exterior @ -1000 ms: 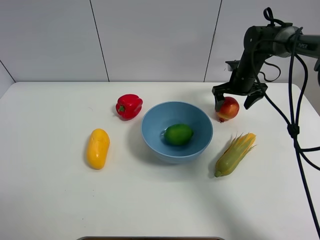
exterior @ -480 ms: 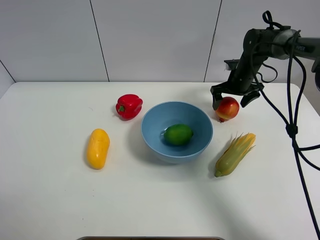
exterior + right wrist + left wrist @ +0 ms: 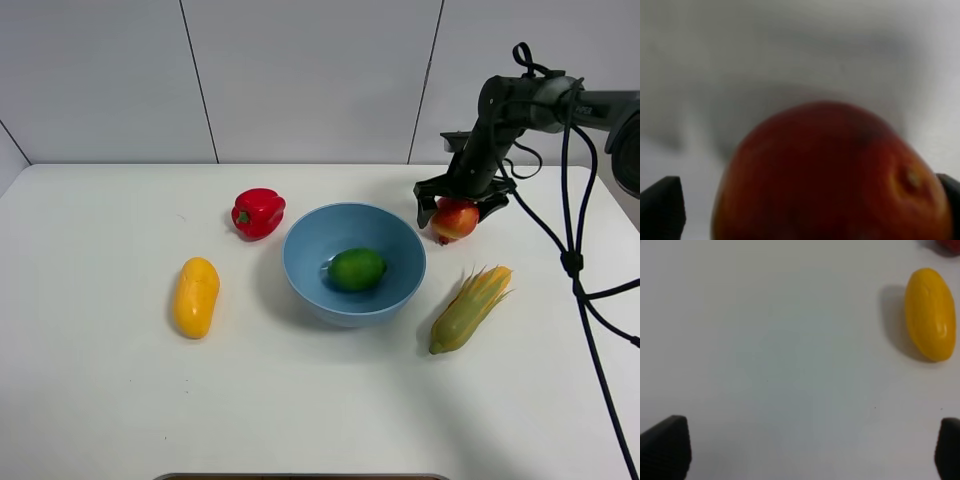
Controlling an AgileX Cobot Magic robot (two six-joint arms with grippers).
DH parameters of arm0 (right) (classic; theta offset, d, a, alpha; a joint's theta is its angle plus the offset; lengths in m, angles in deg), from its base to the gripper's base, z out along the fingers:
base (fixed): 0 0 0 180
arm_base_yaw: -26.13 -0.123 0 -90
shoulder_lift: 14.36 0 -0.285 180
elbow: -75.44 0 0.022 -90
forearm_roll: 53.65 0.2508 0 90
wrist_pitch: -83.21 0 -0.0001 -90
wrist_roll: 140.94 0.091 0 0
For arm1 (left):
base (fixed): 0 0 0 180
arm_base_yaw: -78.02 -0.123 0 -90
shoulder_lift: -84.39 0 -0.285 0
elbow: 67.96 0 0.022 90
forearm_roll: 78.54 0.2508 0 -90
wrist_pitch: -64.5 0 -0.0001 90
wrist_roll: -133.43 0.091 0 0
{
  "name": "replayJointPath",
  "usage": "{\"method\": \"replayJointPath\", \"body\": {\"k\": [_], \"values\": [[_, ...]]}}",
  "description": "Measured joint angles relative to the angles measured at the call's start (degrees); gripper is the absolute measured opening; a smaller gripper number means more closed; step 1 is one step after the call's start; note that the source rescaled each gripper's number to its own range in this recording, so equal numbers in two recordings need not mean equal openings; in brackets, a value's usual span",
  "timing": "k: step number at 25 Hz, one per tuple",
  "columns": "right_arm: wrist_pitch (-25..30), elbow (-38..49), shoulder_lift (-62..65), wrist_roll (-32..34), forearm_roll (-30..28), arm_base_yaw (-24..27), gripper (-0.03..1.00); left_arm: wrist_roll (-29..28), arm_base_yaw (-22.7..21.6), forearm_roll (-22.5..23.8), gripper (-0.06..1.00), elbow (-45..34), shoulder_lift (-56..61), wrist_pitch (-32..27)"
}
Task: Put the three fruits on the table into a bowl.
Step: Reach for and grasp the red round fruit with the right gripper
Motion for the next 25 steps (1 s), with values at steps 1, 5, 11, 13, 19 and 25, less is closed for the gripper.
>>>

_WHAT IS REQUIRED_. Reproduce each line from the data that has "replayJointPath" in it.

_EXERCISE RESPONSE_.
  "name": "replayJointPath",
  "usage": "{\"method\": \"replayJointPath\", \"body\": {\"k\": [_], \"values\": [[_, ...]]}}",

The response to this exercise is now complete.